Actualiteitsdebat over de intercommunales

Door Matthias Diependaele op 15 februari 2017, over deze onderwerpen: Intercommunales

Op woensdag 15 februari boog het Vlaams Parlement zich tijdens een sereen debat over de heisa rond de intercommunales, hun substructuren en de bijhorende vergoedingen voor politici in de raden van bestuur. Ook ik mocht vanaf het spreekgestoelte mijn licht laten schijnen over de materie. Het publieke debat dat de voorbije week gevoerd werd, was helaas heel wat minder sereen. Heel wat zaken zijn op een hoop gegooid die niet op dezelfde hoop thuishoorden.

Iedereen is het er gelukkig over eens dat er maatregelen moeten worden genomen. We weten dat er problemen zijn met het interbestuurlijke landschap. We moeten die dan ook aanduiden en oplossingen aanreiken. In grote lijnen gaat het vooral over meer transparantie en meer democratische controle. Maar hierbij moeten we wel een belangrijke kanttekening maken: niet alles op het vlak van intergemeentelijke samenwerking is slecht. Integendeel zelfs. Eigenlijk is de intergemeentelijke samenwerking het grootste slachtoffer van de gevoerde polemiek.

Want ik ben er van overtuigd dat zij een publieke meerwaarde hebben. Het landschap sleept echter een historisch scheefgegroeide situatie mee. Er zijn al maatregelen genomen om bij te stellen: zo zijn het aantal zitjes verminderd en werd de verloning gecorrigeerd. Nu is het vooral kwestie om de scope te verruimen naar de privaatrechtelijke structuren die onder de intercommunales zitten. Want er is nu gebleken dat daar een probleem is dat onze versterkte aandacht vraagt. Deze structuren vallen niet onder strenge Vlaamse regelgeving. Maar ook hier een belangrijke nuance: niet alles dat daar gebeurt mag het daglicht niet zien of zou zich in de schandaalsfeer bevinden. We moeten wél de mismeesteringen onder de loep nemen en aanpakken.

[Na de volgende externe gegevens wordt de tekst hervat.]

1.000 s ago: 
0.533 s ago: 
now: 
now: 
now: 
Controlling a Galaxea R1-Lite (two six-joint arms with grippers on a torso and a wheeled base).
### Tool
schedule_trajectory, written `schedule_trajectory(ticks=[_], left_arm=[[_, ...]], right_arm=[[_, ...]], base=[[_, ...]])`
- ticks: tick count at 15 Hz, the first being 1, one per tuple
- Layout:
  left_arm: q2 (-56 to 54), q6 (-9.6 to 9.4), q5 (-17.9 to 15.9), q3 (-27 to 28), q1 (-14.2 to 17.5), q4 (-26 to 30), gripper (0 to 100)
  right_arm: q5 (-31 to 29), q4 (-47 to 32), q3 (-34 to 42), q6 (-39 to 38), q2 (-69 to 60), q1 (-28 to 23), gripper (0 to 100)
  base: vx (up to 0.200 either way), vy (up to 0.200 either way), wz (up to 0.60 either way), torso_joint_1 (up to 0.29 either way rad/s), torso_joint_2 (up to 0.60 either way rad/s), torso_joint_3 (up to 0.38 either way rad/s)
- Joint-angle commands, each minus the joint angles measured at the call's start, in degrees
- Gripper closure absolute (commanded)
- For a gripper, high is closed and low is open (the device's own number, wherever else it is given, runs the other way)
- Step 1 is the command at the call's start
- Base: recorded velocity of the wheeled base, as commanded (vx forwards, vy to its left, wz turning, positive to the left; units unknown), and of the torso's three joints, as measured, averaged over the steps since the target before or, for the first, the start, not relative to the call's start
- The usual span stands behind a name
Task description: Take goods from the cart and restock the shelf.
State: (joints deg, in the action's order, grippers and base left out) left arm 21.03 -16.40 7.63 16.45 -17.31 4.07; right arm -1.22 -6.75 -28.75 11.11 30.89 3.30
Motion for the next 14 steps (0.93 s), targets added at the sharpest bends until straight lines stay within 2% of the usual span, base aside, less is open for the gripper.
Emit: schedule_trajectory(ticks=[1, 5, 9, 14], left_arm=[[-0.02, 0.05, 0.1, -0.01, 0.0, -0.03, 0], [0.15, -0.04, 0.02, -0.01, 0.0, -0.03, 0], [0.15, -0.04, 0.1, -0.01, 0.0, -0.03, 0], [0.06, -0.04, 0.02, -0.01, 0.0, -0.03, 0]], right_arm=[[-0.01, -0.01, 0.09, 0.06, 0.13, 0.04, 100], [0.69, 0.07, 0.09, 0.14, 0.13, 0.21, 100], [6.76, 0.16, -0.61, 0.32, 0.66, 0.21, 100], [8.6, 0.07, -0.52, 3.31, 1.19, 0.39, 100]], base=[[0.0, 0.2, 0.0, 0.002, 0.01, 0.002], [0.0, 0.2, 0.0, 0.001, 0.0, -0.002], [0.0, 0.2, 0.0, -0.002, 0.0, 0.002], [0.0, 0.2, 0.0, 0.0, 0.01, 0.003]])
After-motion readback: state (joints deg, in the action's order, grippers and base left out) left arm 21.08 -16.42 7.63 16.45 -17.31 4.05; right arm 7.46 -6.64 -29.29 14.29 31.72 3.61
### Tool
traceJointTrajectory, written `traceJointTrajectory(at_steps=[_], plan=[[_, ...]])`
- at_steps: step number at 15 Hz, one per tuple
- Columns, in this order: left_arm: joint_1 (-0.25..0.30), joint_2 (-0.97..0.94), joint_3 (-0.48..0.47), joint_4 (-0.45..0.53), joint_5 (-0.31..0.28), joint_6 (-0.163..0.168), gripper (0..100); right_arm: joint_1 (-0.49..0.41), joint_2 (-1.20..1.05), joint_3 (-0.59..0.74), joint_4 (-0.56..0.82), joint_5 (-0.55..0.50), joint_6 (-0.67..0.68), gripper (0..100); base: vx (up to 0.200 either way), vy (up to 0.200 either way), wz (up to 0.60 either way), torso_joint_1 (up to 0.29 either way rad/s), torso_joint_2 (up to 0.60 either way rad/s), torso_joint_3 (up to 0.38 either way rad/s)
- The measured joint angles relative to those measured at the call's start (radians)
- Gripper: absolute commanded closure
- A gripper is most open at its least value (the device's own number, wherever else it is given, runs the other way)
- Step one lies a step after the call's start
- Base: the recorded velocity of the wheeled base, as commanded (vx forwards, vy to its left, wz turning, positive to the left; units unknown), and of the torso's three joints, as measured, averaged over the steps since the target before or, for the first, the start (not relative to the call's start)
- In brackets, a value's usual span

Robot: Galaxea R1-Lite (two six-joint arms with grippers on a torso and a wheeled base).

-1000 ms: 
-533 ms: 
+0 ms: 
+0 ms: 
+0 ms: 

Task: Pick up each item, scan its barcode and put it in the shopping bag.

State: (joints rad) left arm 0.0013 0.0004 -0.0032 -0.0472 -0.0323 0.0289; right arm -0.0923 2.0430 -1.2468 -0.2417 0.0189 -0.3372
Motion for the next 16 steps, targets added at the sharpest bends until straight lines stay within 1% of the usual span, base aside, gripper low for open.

Dat kan gaan over vergoedingen die in bepaalde gevallen niet overeenstemmen met de geleverde inspanningen. En we moeten ons zeker ook afvragen of al die instellingen wel nog bezig zijn met taken van algemeen belang. Als daar zaken tussen zitten die niet onder publieke dienstverlening vallen, moeten we ons afvragen of we daar nog verder mee gaan. Voor al die problemen moeten we gericht oplossingen zoeken. Maar daarvoor is ook overleg nodig met het federale niveau.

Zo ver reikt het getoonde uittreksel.